- WHAT IS EXPECTED
Collect every line of the records below that contains the word "image".

(Records from a data source)
──────
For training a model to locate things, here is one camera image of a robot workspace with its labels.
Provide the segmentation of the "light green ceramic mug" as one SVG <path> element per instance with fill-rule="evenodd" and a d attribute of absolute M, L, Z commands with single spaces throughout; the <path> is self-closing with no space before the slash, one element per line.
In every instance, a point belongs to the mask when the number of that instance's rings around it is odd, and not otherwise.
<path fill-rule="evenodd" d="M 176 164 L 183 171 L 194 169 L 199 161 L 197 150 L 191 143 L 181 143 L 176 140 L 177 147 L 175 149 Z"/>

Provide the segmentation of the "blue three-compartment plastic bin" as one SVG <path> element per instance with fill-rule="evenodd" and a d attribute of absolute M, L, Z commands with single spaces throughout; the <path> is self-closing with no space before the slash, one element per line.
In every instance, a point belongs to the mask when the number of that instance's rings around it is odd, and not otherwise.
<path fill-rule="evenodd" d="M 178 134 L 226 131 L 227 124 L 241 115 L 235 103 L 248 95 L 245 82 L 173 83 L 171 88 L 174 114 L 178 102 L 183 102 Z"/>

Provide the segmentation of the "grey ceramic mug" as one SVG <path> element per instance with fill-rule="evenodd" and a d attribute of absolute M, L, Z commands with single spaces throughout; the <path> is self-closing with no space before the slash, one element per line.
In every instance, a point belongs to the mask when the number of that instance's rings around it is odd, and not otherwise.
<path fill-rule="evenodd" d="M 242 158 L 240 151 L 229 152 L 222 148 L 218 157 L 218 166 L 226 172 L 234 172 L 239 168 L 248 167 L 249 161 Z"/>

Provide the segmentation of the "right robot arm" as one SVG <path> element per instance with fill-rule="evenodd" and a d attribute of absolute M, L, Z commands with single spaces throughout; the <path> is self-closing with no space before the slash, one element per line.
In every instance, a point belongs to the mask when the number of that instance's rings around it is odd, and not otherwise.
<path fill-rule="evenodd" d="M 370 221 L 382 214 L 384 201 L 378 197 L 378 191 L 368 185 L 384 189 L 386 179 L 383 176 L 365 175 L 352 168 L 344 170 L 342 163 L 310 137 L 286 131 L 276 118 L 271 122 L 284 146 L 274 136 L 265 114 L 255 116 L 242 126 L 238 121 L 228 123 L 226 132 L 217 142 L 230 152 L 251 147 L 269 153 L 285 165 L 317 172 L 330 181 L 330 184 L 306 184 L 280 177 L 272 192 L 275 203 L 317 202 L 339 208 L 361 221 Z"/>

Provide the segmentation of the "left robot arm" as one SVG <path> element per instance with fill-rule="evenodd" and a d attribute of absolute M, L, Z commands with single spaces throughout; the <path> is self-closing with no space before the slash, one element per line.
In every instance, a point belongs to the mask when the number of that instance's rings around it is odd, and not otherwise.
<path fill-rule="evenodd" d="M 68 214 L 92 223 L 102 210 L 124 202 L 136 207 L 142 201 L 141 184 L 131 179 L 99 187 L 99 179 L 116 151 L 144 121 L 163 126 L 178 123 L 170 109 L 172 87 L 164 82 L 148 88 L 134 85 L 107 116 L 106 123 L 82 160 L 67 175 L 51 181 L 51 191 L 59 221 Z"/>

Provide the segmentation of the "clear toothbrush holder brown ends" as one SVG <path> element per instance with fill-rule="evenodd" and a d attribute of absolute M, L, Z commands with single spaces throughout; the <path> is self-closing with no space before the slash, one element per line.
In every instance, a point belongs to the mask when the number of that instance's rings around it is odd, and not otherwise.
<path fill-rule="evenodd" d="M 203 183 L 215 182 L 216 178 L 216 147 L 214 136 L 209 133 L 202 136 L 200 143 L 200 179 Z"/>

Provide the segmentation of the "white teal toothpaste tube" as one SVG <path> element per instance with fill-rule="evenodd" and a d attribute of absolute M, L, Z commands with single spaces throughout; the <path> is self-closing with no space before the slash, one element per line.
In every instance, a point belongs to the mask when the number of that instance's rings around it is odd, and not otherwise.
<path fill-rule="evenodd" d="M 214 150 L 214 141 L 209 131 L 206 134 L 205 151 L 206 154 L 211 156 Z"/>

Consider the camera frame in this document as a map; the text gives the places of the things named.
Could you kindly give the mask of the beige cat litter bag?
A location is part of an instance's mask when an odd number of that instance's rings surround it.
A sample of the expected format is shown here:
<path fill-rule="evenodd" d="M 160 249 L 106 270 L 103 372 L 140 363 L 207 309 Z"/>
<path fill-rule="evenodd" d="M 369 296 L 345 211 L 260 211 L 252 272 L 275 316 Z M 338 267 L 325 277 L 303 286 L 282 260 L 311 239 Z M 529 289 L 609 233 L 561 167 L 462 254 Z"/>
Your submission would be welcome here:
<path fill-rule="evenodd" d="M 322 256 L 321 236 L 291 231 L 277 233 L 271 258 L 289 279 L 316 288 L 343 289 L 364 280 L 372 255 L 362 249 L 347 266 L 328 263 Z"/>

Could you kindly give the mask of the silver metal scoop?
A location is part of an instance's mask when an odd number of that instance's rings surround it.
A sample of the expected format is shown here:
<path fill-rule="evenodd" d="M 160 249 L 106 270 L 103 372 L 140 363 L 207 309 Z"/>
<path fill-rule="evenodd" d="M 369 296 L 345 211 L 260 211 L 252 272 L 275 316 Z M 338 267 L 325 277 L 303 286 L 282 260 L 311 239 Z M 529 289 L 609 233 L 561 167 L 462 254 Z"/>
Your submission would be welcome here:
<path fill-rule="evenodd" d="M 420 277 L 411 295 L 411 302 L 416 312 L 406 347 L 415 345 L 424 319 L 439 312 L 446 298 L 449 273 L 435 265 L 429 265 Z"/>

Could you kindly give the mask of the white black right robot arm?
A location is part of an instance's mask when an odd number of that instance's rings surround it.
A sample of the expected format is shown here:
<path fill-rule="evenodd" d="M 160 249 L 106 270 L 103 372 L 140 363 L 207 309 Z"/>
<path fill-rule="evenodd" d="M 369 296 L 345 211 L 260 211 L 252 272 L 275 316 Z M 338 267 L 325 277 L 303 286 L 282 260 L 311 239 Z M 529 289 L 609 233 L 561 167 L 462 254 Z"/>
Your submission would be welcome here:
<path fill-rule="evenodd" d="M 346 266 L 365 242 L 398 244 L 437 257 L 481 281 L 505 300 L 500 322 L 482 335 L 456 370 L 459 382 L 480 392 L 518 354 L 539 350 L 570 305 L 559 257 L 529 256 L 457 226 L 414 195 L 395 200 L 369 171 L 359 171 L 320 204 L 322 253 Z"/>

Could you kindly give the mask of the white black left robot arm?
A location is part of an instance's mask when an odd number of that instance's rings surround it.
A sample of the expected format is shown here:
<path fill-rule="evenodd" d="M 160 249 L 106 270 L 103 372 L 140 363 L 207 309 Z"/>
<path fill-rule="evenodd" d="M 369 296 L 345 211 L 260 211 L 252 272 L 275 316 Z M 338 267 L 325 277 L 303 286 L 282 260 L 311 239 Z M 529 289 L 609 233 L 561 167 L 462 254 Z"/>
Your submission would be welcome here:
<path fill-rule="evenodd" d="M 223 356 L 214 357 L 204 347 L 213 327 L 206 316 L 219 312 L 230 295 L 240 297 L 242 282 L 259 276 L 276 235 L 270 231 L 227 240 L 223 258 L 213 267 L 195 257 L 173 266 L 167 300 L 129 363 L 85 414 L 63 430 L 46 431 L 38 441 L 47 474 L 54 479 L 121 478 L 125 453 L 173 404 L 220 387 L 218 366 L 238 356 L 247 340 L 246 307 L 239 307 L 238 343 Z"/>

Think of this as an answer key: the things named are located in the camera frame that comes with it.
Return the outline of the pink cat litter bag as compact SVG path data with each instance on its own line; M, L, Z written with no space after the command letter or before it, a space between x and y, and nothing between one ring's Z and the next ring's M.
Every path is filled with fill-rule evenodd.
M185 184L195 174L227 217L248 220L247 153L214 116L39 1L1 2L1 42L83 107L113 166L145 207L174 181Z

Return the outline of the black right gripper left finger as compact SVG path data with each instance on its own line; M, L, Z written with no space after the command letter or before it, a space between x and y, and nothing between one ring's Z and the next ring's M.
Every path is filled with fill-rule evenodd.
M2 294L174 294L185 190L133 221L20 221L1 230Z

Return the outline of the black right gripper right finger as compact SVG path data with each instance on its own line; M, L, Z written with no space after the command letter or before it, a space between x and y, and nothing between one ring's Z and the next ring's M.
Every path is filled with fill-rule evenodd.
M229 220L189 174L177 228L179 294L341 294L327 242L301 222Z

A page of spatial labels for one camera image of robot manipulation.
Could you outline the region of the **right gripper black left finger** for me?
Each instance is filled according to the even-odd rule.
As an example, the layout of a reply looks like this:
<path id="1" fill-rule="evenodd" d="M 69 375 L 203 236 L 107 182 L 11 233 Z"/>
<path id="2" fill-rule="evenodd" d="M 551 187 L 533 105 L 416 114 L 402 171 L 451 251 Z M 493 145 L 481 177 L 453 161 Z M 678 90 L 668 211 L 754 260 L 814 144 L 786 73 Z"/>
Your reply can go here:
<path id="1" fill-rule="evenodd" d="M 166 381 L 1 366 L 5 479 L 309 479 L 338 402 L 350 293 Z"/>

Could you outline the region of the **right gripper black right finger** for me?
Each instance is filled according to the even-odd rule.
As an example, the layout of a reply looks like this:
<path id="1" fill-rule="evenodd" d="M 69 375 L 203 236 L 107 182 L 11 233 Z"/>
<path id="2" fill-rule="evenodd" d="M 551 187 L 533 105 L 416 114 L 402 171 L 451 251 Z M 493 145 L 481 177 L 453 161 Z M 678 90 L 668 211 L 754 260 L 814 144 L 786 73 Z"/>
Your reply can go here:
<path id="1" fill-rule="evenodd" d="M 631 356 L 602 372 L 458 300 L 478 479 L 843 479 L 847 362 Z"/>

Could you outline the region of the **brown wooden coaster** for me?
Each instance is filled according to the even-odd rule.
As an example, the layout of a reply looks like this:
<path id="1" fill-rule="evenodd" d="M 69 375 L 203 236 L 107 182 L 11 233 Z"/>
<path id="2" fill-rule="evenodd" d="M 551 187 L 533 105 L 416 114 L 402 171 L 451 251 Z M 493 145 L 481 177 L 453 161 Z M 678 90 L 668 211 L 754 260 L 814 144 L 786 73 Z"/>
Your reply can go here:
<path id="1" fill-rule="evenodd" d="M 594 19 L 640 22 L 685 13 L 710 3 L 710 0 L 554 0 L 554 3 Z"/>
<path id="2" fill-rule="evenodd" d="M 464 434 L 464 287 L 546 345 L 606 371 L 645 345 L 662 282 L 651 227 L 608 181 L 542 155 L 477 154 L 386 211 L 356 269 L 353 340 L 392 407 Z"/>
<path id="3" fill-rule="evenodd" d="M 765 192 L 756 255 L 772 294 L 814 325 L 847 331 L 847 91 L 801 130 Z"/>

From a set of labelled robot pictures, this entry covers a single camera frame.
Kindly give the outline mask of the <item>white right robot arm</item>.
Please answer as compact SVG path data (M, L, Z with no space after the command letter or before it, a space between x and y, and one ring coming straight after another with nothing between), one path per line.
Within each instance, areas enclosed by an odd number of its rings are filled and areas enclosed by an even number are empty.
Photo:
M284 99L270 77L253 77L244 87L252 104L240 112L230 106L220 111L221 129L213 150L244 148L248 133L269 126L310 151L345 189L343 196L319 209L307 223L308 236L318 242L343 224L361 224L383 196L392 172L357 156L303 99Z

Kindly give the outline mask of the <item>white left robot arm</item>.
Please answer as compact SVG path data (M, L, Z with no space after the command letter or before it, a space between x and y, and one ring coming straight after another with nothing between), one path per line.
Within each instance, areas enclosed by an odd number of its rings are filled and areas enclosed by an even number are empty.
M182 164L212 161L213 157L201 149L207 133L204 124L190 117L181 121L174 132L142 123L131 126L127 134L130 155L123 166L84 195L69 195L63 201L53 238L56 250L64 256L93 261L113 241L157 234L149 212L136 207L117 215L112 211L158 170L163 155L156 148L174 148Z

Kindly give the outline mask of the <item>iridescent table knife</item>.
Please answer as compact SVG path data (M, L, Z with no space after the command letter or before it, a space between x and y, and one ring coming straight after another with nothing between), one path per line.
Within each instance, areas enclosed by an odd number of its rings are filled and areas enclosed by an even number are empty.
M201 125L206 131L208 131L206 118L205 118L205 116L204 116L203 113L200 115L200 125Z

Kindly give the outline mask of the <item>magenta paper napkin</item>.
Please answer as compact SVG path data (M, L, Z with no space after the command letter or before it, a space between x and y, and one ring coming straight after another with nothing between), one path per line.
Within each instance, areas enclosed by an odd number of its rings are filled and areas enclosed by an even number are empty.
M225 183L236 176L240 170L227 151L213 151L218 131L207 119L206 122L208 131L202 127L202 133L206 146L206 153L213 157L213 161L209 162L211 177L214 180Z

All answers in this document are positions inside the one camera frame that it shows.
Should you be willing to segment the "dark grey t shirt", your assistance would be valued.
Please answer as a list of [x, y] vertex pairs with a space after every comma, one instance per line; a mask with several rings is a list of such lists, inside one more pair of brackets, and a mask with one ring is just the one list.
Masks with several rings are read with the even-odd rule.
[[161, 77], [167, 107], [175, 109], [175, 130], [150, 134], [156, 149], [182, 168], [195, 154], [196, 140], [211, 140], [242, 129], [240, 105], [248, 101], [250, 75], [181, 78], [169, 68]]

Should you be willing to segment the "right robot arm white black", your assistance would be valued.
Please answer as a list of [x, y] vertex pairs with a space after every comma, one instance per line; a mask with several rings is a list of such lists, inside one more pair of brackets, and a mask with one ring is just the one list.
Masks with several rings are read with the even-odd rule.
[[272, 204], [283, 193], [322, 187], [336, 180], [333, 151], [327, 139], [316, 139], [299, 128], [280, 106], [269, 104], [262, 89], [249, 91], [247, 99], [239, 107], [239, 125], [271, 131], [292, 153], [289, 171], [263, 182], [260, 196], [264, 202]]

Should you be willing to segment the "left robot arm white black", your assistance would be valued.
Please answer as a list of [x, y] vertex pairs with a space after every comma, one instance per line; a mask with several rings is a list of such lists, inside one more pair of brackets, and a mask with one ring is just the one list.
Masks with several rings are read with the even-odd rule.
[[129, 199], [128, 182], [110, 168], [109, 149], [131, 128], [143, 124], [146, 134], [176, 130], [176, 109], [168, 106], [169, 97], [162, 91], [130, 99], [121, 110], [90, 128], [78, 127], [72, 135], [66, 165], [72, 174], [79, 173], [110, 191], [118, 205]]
──────
- EXERCISE ANSWER
For training a model to locate things, here is one camera image of a robot workspace with its labels.
A page of spatial labels for one camera image of robot manipulation.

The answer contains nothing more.